July 7, 2010
Applying good vibrations to back problems
Research shows mechanical vibrations could help the spine regenerate
Slipped discs, pinched nerves, whiplash and disc degeneration affect millions of North Americans. They often lead to severe back pain. Sufferers often rely on powerful medication for relief, and that medication can be addictive.
It’s long been thought that people exposed to mechanical vibrations, such as construction workers and truck drivers who spend long hours absorbing vibrations from seats, are more prone to back disorders.
But new research at the University of Calgary’s Schulich School of Engineering in collaboration with sponsor Optima Health Solutions International Corp. (KKT International) has uncovered potential benefits of mechanical vibrations.
“Mechanical vibrations appear to alter cell behaviour in a way that points to the potential for the regeneration of cells and tissues in the spine. Our results were both surprising and encouraging, given the socio-economic costs of back pain,” says Christopher Hunter, biomedical engineer at the Schulich School of Engineering and the McCaig Institute for Bone and Joint Health. Hunter’s work is supported in part by funding from Alberta Innovates – Health Solutions.
Mechanical vibration is already used as a form of therapy by Optima and many back-pain sufferers swear by it. Christopher Hunter and the Associate Research Director of Optima, Geoffrey Desmoulin, are the first to study the ‘how’ behind the apparent success of applying vibration. Their research shows that vibrations can benefit the spine, depending on the type and frequency of vibration, where it is applied and for how long. “This information is very exciting and Optima has been able to use this research in clinics around the world as results come in,” says Geoff Desmoulin.
Hunter and Desmoulin experimented with spines from cattle, which are structurally similar to human spines. Experiments involved shaking bovine discs and applying vibrations with a stylus from the Khan Kinetic Treatment (KKT) device, Optima’s primary product. Both showed beneficial results at the cellular level.

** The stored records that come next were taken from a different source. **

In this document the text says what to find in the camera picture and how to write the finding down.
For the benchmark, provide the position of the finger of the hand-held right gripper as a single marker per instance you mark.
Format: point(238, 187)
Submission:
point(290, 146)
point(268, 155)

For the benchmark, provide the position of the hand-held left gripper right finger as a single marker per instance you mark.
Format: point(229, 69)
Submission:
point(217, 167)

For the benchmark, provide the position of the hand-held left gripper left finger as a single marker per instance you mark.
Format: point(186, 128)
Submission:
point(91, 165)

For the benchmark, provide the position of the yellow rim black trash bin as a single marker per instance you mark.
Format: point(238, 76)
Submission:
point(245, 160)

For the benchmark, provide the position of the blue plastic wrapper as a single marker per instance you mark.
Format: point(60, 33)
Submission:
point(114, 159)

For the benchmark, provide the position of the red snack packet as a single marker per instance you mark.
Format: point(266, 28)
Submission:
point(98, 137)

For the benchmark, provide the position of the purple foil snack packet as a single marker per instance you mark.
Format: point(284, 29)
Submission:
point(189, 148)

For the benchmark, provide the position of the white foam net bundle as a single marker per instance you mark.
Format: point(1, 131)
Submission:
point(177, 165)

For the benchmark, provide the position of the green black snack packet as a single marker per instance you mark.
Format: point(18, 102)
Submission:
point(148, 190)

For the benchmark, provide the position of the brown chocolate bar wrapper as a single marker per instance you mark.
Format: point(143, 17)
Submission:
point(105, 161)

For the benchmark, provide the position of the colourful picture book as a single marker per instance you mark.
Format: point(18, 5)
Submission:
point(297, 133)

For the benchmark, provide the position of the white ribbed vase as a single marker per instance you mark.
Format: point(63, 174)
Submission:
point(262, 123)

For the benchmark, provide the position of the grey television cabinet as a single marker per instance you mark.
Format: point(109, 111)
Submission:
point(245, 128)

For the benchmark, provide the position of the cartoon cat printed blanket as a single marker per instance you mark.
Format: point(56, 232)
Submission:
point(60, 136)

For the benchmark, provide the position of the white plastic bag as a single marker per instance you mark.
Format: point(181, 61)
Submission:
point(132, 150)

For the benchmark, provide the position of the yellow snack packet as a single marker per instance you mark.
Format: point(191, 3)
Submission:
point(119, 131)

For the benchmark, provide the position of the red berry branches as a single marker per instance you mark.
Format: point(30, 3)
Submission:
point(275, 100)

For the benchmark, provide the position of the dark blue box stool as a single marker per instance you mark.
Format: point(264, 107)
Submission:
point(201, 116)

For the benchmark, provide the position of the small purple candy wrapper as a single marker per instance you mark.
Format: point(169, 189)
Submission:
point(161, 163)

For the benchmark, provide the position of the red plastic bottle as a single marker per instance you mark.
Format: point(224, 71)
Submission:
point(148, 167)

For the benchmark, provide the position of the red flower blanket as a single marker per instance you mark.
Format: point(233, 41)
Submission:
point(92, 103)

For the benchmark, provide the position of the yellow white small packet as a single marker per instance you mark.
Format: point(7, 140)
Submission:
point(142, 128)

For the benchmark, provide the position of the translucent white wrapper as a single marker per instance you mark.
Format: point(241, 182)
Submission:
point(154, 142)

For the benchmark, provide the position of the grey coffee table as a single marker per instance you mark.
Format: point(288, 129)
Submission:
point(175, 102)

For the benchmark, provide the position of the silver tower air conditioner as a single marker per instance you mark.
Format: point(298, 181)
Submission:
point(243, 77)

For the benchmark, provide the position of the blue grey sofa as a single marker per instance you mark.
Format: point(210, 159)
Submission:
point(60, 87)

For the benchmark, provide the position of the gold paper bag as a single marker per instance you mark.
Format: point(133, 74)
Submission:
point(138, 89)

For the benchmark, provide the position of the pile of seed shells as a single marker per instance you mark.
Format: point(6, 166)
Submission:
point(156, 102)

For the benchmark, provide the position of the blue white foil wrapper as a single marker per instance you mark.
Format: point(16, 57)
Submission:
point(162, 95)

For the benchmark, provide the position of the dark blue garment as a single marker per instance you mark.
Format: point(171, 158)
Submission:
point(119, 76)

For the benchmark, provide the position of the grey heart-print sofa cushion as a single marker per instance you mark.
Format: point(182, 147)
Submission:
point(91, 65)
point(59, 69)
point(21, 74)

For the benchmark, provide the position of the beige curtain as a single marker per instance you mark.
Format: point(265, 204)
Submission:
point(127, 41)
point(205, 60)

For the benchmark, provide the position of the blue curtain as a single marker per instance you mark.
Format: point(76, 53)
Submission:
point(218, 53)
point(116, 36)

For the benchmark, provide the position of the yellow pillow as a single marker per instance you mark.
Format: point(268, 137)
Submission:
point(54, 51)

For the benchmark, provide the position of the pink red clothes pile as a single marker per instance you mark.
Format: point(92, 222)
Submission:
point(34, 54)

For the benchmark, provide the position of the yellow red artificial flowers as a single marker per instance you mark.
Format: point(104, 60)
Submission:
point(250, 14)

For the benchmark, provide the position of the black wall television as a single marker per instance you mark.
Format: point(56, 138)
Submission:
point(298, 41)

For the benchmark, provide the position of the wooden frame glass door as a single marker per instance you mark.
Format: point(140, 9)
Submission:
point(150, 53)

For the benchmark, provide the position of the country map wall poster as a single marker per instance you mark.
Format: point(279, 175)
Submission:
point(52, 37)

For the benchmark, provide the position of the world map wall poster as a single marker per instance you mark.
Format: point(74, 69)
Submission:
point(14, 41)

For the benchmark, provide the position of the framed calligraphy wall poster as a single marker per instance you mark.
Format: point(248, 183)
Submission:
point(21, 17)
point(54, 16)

These findings could lead to more effective treatments for back disorders and help patients avoid reliance on powerful pain-killing drugs. Better treatments could reduce the strain on the health-care system and reduce the economic costs of lost productivity due to back pain. The next step in this research is to gain a better understanding of how vibration frequencies travel through different types of tissue such as muscle and bone.
Hunter and Desmoulin have completed a series of papers outlining their findings. Two have been published in the journals Biomechanical Engineering and Spine. A third will be published in Spine later this year.